**Task objective**
Set out exactly, and with nothing added, the line containing "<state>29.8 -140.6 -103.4" and every line after it through the final line of the data.

**Information shown**
_____
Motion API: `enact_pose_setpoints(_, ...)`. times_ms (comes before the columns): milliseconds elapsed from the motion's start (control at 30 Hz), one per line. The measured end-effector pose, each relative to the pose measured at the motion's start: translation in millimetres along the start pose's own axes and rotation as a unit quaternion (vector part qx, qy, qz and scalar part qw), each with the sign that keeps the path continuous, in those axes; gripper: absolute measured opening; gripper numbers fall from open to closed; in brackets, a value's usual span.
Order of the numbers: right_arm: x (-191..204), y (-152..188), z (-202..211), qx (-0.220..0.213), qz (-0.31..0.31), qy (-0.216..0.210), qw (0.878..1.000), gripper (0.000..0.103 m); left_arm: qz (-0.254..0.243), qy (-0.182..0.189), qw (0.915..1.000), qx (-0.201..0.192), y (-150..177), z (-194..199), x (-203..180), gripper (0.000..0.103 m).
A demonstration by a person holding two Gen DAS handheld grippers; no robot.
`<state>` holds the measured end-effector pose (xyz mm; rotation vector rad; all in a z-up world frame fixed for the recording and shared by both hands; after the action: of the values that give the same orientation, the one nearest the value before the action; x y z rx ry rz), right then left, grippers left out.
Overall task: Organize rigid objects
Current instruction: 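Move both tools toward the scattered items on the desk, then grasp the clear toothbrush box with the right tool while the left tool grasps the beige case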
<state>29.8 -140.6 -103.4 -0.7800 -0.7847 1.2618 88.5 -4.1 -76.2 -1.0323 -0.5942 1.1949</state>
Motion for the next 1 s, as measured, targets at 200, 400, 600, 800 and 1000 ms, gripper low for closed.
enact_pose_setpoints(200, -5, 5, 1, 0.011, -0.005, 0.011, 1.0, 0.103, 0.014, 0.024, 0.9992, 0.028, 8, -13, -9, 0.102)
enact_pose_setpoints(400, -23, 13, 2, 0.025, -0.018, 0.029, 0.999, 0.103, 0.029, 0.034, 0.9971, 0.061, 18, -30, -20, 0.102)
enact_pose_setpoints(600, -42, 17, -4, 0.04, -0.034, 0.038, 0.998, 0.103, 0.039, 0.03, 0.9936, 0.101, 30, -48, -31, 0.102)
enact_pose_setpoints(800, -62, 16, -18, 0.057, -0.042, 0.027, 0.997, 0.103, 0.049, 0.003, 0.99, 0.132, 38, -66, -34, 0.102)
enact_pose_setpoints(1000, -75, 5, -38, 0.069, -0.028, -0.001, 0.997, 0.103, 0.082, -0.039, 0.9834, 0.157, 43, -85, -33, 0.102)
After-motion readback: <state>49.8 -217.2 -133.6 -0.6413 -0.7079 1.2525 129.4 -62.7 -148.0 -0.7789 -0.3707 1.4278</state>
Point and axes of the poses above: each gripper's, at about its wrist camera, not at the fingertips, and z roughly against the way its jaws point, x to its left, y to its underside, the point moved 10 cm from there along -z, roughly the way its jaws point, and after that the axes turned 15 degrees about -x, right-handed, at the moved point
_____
**Response**
<state>29.8 -140.6 -103.4 -0.7800 -0.7847 1.2618 88.5 -4.1 -76.2 -1.0323 -0.5942 1.1949</state>
Motion for the next 1 s, as measured, targets at 200, 400, 600, 800 and 1000 ms, gripper low for closed.
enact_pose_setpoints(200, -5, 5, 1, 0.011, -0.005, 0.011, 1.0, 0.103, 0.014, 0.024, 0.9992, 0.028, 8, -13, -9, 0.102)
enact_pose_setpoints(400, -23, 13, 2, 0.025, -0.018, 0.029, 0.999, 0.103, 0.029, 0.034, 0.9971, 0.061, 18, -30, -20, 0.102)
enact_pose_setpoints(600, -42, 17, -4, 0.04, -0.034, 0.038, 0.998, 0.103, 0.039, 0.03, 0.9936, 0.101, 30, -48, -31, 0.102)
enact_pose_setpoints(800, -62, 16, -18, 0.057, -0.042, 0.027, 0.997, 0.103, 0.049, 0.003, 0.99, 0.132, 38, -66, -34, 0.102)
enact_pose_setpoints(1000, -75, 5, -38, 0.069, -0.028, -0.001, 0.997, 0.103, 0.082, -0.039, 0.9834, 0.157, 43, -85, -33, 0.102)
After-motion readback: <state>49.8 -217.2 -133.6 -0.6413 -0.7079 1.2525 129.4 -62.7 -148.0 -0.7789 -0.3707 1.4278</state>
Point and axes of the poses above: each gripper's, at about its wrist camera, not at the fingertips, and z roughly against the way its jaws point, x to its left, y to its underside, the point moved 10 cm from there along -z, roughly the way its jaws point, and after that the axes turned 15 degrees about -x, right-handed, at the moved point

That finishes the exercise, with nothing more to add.